• **Task item**:
Omit the images, then repeat the listing exactly.

• **Data provided**:
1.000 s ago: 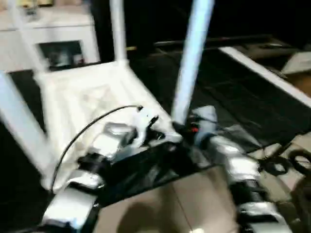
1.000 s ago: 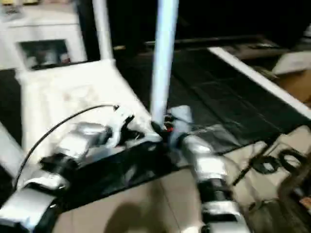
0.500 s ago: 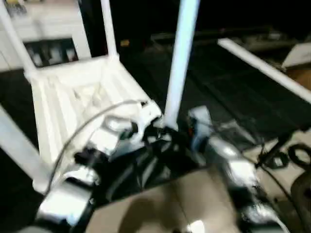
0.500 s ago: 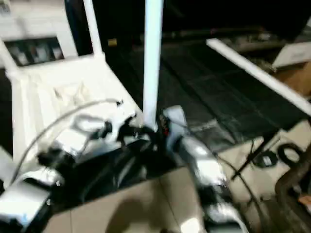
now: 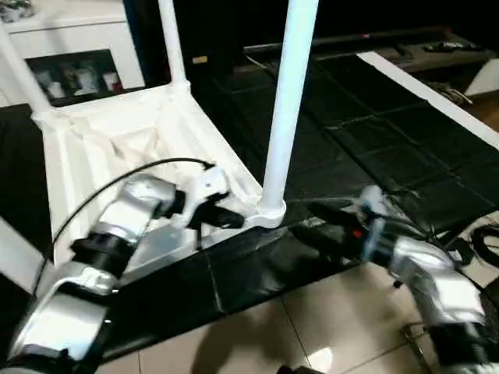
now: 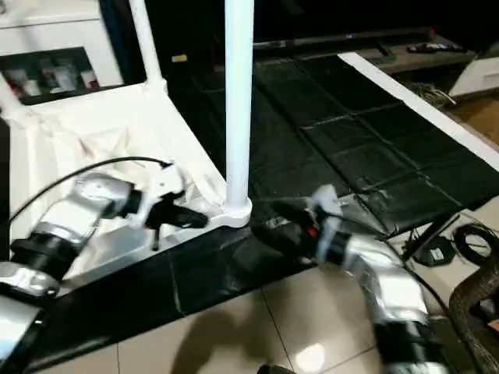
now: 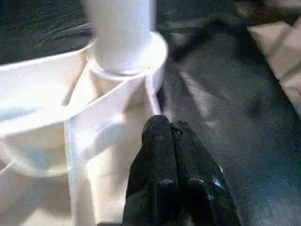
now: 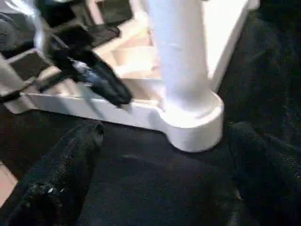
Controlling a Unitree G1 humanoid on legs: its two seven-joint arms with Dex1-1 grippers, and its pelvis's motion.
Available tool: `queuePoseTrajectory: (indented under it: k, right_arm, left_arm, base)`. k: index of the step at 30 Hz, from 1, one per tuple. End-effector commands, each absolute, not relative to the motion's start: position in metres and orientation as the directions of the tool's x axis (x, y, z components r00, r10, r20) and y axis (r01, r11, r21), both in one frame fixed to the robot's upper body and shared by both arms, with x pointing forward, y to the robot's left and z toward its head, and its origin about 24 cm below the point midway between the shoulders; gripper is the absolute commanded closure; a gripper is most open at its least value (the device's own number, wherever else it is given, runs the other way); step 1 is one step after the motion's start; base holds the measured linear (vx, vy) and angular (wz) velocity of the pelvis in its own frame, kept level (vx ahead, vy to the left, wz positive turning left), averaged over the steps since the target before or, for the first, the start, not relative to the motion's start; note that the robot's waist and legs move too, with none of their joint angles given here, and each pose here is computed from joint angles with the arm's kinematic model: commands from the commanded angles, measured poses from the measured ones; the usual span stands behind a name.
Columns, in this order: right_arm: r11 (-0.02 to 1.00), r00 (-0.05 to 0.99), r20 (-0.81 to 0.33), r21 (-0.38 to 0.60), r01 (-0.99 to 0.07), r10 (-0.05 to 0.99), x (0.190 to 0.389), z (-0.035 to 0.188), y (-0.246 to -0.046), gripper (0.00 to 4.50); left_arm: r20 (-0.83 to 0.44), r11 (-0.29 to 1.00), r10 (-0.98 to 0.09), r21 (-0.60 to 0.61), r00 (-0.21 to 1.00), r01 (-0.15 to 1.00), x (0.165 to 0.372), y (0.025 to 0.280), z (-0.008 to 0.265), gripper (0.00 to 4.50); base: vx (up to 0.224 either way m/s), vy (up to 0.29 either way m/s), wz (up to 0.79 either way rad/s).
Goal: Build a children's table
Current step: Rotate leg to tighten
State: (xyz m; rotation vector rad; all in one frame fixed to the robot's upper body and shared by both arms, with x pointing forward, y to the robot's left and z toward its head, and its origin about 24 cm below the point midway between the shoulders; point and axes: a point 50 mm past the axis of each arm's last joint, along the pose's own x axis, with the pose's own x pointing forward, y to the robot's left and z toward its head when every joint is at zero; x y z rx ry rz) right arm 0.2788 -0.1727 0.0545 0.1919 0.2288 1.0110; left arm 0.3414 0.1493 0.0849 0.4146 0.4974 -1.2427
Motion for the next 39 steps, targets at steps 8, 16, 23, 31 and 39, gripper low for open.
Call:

• **Reply**:
1.000 s ago: 
1.000 s ago: 
0.500 s ago: 
0.500 s ago: 
now: 
now: 
now: 
now: 
Controlling a Unitree G1 humanoid on legs: its two seven-joint arms with Dex1-1 grippers, and its pelvis's motion.
Available tool: `queuePoseTrajectory: (indented under it: k, right_arm, left_arm, base)`. k: index of the step at 30 Hz, from 1, one per tuple. End-effector commands, each absolute, not relative to the motion's start: position in metres and orientation as the directions of the tool's x axis (x, y, z components r00, r10, r20) and y axis (r01, r11, r21), both in one frame fixed to the robot's upper body and shared by both arms, with x pointing forward, y to the robot's left and z toward its head, and its origin about 24 cm below the point midway between the shoulders; gripper is the absolute commanded closure; a gripper is most open at its least value (the device's own number, wherever else it is given, runs the other way); step 1 is one step after the motion's start; base holds the measured linear (vx, vy) and angular (wz) velocity of the pelvis in its own frame, kept level (vx ahead, vy to the left, wz positive turning left), averaged over the steps since the target before or, for the first, the start, not relative to the motion's start; note that the robot's waist and legs move too, with none of their joint angles given here, and each pose here is computed from joint angles with the arm's kinematic model: commands from the commanded angles, measured poses from the measured ones; the usual span stands behind a name.
Columns, in this order: right_arm: r11 (-0.02 to 1.00), r00 (-0.05 to 0.99), r20 (-0.81 to 0.33), r21 (-0.38 to 0.60), r01 (-0.99 to 0.07), r10 (-0.05 to 0.99), x (0.190 to 0.389), z (-0.035 to 0.188), y (-0.246 to -0.046), gripper (0.00 to 4.50); left_arm: r20 (-0.83 to 0.44), r11 (-0.29 to 1.00), r10 (-0.98 to 0.09), r21 (-0.60 to 0.61), r00 (-0.21 to 1.00), r01 (-0.15 to 1.00), x (0.165 to 0.372), y (0.025 to 0.280), z (-0.008 to 0.265), gripper (0.00 to 4.50); base: vx (up to 0.224 either way m/s), vy (up to 0.29 either way m/s), wz (up to 0.79 either way rad/s).
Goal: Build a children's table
Current step: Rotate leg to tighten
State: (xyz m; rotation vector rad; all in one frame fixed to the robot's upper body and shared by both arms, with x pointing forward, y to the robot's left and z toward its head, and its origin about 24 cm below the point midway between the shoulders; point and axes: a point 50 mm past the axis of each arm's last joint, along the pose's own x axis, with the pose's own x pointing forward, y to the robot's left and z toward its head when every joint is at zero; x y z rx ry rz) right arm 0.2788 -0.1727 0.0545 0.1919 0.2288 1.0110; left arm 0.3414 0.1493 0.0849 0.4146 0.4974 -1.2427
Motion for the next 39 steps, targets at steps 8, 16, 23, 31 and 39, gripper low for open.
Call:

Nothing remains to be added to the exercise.